— WHAT IS NEEDED —
Reproduce the data below in full and exclude every picture.

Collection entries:
»»
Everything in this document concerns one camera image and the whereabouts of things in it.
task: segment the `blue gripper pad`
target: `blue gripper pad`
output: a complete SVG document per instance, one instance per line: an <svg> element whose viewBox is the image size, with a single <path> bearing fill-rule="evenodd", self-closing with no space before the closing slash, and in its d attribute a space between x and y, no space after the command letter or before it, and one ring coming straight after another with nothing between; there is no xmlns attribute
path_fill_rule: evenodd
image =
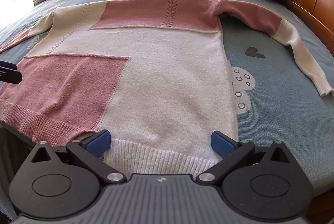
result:
<svg viewBox="0 0 334 224"><path fill-rule="evenodd" d="M239 143L219 131L214 131L211 134L211 147L214 152L224 159L239 147Z"/></svg>
<svg viewBox="0 0 334 224"><path fill-rule="evenodd" d="M88 139L85 149L95 157L99 158L110 148L111 135L109 131L104 131L97 137L92 136L93 140Z"/></svg>

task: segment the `sweater sleeve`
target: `sweater sleeve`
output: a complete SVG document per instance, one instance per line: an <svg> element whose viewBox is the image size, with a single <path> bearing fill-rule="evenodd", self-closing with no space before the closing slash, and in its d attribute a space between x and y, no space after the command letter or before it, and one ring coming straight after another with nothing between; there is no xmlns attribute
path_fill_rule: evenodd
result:
<svg viewBox="0 0 334 224"><path fill-rule="evenodd" d="M224 12L240 19L252 29L267 33L283 46L291 46L297 66L314 83L320 96L334 95L334 89L322 68L303 45L297 29L285 18L256 4L219 0L219 13Z"/></svg>
<svg viewBox="0 0 334 224"><path fill-rule="evenodd" d="M43 33L52 27L53 23L53 12L41 18L34 26L23 31L22 33L15 36L12 40L7 42L6 44L0 46L0 53L4 52L7 49L10 49L26 39L35 36L37 34Z"/></svg>

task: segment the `ribbed hem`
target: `ribbed hem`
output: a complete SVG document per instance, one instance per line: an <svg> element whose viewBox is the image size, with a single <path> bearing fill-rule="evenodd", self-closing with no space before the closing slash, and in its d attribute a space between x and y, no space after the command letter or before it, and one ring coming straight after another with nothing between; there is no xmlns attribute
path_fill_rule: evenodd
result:
<svg viewBox="0 0 334 224"><path fill-rule="evenodd" d="M0 120L34 142L45 140L51 146L64 146L79 134L94 130L68 125L3 99L0 99Z"/></svg>
<svg viewBox="0 0 334 224"><path fill-rule="evenodd" d="M111 139L104 162L129 178L133 173L193 174L196 177L219 161Z"/></svg>

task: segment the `metal screw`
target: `metal screw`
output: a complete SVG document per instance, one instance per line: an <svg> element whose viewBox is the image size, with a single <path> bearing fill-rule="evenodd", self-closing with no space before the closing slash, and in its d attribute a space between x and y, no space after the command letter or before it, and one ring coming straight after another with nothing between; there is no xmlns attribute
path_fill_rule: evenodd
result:
<svg viewBox="0 0 334 224"><path fill-rule="evenodd" d="M198 178L203 182L212 182L215 179L215 176L211 173L202 173Z"/></svg>
<svg viewBox="0 0 334 224"><path fill-rule="evenodd" d="M114 173L110 173L108 174L108 176L106 177L108 180L113 181L113 182L118 182L121 179L123 179L123 175L121 173L118 172L114 172Z"/></svg>

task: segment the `pink and white sweater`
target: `pink and white sweater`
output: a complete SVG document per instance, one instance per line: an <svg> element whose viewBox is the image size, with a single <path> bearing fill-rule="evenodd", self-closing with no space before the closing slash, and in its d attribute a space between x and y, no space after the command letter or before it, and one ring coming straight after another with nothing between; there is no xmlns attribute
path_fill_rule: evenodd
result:
<svg viewBox="0 0 334 224"><path fill-rule="evenodd" d="M0 89L0 120L33 141L64 145L108 129L105 162L131 173L192 173L220 158L214 130L238 139L218 15L292 46L321 96L333 92L297 30L277 14L232 0L116 0L57 8L3 45L51 28Z"/></svg>

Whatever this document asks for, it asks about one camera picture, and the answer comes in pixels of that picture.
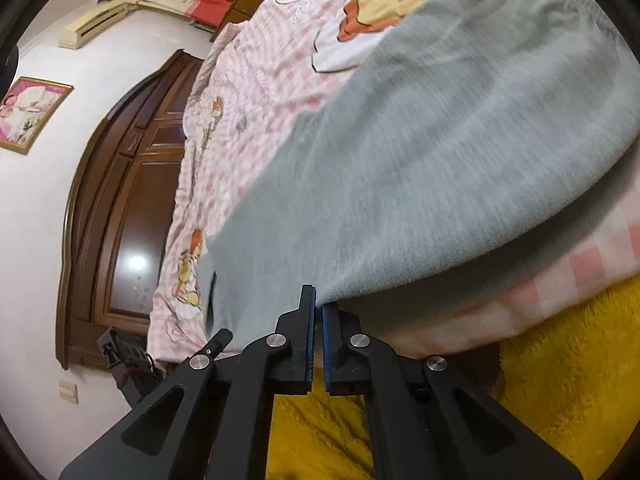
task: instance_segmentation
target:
««
— FINAL ANSWER —
Everything in this document concerns one camera image and the whereabouts of things in it.
task: segment the `blue gripper pad`
target: `blue gripper pad`
output: a complete SVG document per instance, one instance per line: an <svg> element whose viewBox is the image size, with a single <path> bearing fill-rule="evenodd", self-closing with no space before the closing slash, and in its d attribute a space between x and y, no space after the command letter or before it, and one ring coming straight after another with nothing between; there is no xmlns attribute
path_fill_rule: evenodd
image =
result:
<svg viewBox="0 0 334 224"><path fill-rule="evenodd" d="M239 143L219 131L214 131L211 134L211 147L214 152L224 159L239 147Z"/></svg>
<svg viewBox="0 0 334 224"><path fill-rule="evenodd" d="M88 139L85 149L95 157L99 158L110 148L111 135L109 131L104 131L97 137L92 136L93 140Z"/></svg>

task: segment the `sweater sleeve`
target: `sweater sleeve`
output: a complete SVG document per instance, one instance per line: an <svg> element whose viewBox is the image size, with a single <path> bearing fill-rule="evenodd", self-closing with no space before the closing slash, and in its d attribute a space between x and y, no space after the command letter or before it, and one ring coming straight after another with nothing between; there is no xmlns attribute
path_fill_rule: evenodd
result:
<svg viewBox="0 0 334 224"><path fill-rule="evenodd" d="M224 12L240 19L252 29L267 33L283 46L291 46L297 66L314 83L320 96L334 95L334 89L322 68L303 45L297 29L285 18L256 4L219 0L219 13Z"/></svg>
<svg viewBox="0 0 334 224"><path fill-rule="evenodd" d="M43 33L52 27L53 23L53 12L41 18L34 26L23 31L22 33L15 36L12 40L7 42L6 44L0 46L0 53L4 52L7 49L10 49L26 39L35 36L37 34Z"/></svg>

task: segment the `ribbed hem`
target: `ribbed hem`
output: a complete SVG document per instance, one instance per line: an <svg> element whose viewBox is the image size, with a single <path> bearing fill-rule="evenodd", self-closing with no space before the closing slash, and in its d attribute a space between x and y, no space after the command letter or before it, and one ring coming straight after another with nothing between; there is no xmlns attribute
path_fill_rule: evenodd
result:
<svg viewBox="0 0 334 224"><path fill-rule="evenodd" d="M0 120L34 142L45 140L51 146L64 146L79 134L94 130L68 125L3 99L0 99Z"/></svg>
<svg viewBox="0 0 334 224"><path fill-rule="evenodd" d="M111 139L104 162L129 178L133 173L193 174L196 177L219 161Z"/></svg>

task: segment the `metal screw`
target: `metal screw`
output: a complete SVG document per instance, one instance per line: an <svg> element whose viewBox is the image size, with a single <path> bearing fill-rule="evenodd", self-closing with no space before the closing slash, and in its d attribute a space between x and y, no space after the command letter or before it, and one ring coming straight after another with nothing between; there is no xmlns attribute
path_fill_rule: evenodd
result:
<svg viewBox="0 0 334 224"><path fill-rule="evenodd" d="M198 178L203 182L212 182L215 179L215 176L211 173L202 173Z"/></svg>
<svg viewBox="0 0 334 224"><path fill-rule="evenodd" d="M114 173L110 173L108 174L108 176L106 177L108 180L113 181L113 182L118 182L121 179L123 179L123 175L121 173L118 172L114 172Z"/></svg>

task: segment the `pink and white sweater`
target: `pink and white sweater`
output: a complete SVG document per instance, one instance per line: an <svg> element whose viewBox is the image size, with a single <path> bearing fill-rule="evenodd", self-closing with no space before the closing slash, and in its d attribute a space between x and y, no space after the command letter or before it, and one ring coming straight after another with nothing between; there is no xmlns attribute
path_fill_rule: evenodd
result:
<svg viewBox="0 0 334 224"><path fill-rule="evenodd" d="M0 89L0 120L33 141L64 145L108 129L105 162L131 173L192 173L220 158L214 130L238 139L218 15L292 46L321 96L333 92L297 30L277 14L232 0L116 0L57 8L3 45L51 28Z"/></svg>

Whatever this document asks for, it asks about one camera picture, and the answer comes in pixels of that picture.
task: instance_segmentation
target:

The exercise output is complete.